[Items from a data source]
━━━━
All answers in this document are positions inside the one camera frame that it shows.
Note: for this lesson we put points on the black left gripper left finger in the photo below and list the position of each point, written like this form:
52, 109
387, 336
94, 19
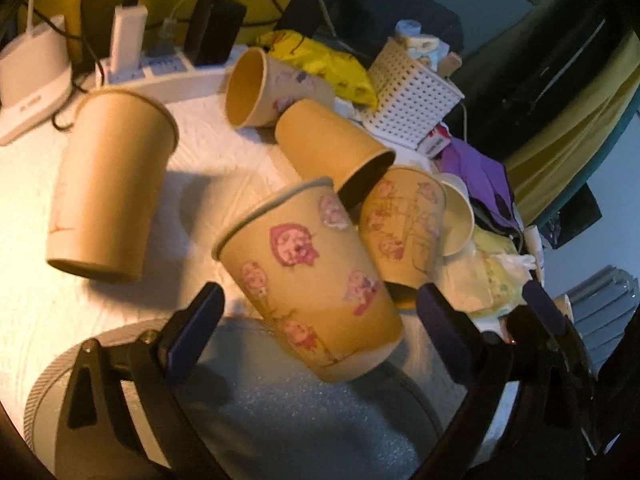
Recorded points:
━━━━
▶ [Work instruction]:
The preceding entries should be duplicated word for word; no picture belongs in the copy.

▶ [Response for this exercise]:
All answers in this document are positions inside the one camera frame that it shows.
Note: for this lesson we put points on the black left gripper left finger in the photo below and list the position of each point, written like this form:
52, 109
387, 336
94, 19
Recorded points:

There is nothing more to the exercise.